Vrijwel elk prestatieprobleem met betrekking tot berekende kolommen dat ik in de loop der jaren ben tegengekomen, had een (of meer) van de volgende hoofdoorzaken:
- Implementatiebeperkingen
- Gebrek aan ondersteuning voor kostenmodellen in de query-optimizer
- Uitbreiding van berekende kolomdefinitie voordat optimalisatie begint
Een voorbeeld van een implementatiebeperking is niet in staat om een gefilterde index op een berekende kolom te maken (zelfs als deze blijft bestaan). Aan deze probleemcategorie kunnen we niet veel doen; we moeten tijdelijke oplossingen gebruiken terwijl we wachten op productverbeteringen.

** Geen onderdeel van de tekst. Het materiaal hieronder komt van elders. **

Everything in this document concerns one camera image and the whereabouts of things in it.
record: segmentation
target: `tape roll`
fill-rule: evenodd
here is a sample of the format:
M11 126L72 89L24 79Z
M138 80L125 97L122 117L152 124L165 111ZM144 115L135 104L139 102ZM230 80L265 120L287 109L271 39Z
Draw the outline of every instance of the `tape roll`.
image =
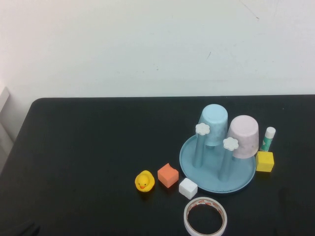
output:
M194 230L191 225L188 222L188 215L190 210L200 204L205 204L205 205L209 205L211 207L214 207L219 214L222 217L222 226L221 228L216 231L215 233L206 235L206 234L202 234L197 232L196 230ZM218 203L216 200L212 199L212 198L206 198L206 197L201 197L201 198L195 198L193 200L191 200L185 207L184 210L184 224L185 224L185 228L188 231L188 233L191 236L221 236L224 233L224 230L226 228L227 225L227 215L226 212L224 210L224 208L222 207L222 205L220 203Z

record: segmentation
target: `plastic cup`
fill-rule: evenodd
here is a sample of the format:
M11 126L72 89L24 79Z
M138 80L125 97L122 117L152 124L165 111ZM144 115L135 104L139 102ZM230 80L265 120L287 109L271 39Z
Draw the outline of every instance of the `plastic cup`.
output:
M222 144L227 133L227 111L223 106L211 104L206 106L199 120L210 126L210 134L207 135L205 145L218 146Z
M259 148L258 123L253 117L243 115L234 118L227 136L238 140L239 147L234 150L234 157L245 159L257 153Z

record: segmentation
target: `foam cube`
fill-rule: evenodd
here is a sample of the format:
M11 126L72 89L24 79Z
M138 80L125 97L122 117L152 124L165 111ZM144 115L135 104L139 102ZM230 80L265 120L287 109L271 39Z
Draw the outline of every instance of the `foam cube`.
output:
M179 173L177 170L173 169L169 163L163 166L157 171L157 178L161 181L167 188L172 186L178 181Z
M198 186L194 182L192 182L189 178L185 178L179 184L179 192L187 197L189 200L192 199L193 196L198 191Z
M274 166L274 156L272 152L259 151L256 155L256 171L271 172Z

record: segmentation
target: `white flower knob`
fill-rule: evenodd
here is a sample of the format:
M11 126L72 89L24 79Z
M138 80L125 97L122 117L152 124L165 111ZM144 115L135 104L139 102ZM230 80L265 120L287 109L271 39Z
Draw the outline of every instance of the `white flower knob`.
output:
M205 123L196 125L196 133L200 135L206 135L210 133L210 126Z
M238 141L237 139L233 139L232 137L228 137L227 139L223 140L223 147L228 149L229 151L234 151L238 148Z

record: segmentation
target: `yellow rubber duck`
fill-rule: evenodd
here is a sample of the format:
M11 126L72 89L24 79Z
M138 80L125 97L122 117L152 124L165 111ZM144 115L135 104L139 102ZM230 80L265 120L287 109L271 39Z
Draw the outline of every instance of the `yellow rubber duck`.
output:
M155 180L149 171L143 171L136 177L134 183L139 191L149 192L153 188Z

Het ontbreken van kostenmodelondersteuning optimize betekent dat SQL Server kleine vaste kosten toewijst aan scalaire berekeningen, ongeacht de complexiteit of implementatie. Als gevolg hiervan besluit de server vaak om een opgeslagen berekende kolomwaarde opnieuw te berekenen in plaats van de persistente of geïndexeerde waarde rechtstreeks te lezen. Dit is vooral pijnlijk wanneer de berekende expressie duur is, bijvoorbeeld wanneer het gaat om het aanroepen van een scalaire, door de gebruiker gedefinieerde functie.
De problemen rond definitie-uitbreiding zijn een beetje meer betrokken en hebben brede effecten.
De problemen van berekende kolomuitbreiding
SQL Server breidt normaal gesproken berekende kolommen uit naar hun onderliggende definities tijdens de bindingsfase van querynormalisatie. Dit is een zeer vroege fase in het querycompilatieproces, ruim voordat er beslissingen worden genomen over de keuze van een plan (inclusief een triviaal plan).
In theorie kan het uitvoeren van vroege uitbreiding optimalisaties mogelijk maken die anders zouden worden gemist. Het optimalisatieprogramma kan bijvoorbeeld vereenvoudigingen toepassen op basis van andere informatie in de zoekopdracht en metagegevens (bijv. beperkingen). Dit is dezelfde soort redenering die ertoe leidt dat weergavedefinities worden uitgebreid (tenzij een NOEXPAND
hint wordt gebruikt).
Later in het compilatieproces (maar nog voordat zelfs maar een triviaal plan is overwogen), kijkt de optimizer om expressies terug te koppelen aan persistente of geïndexeerde berekende kolommen. Het probleem is dat optimalisatieactiviteiten in de tussentijd de uitgebreide expressies zo kunnen hebben gewijzigd dat terugkoppeling niet langer mogelijk is.
Wanneer dit gebeurt, ziet het uiteindelijke uitvoeringsplan eruit alsof de optimizer een "voor de hand liggende" kans heeft gemist om een persistente of geïndexeerde berekende kolom te gebruiken. Er zijn weinig details in uitvoeringsplannen die kunnen helpen bij het bepalen van de oorzaak, waardoor dit een potentieel frustrerend probleem is om te debuggen en op te lossen.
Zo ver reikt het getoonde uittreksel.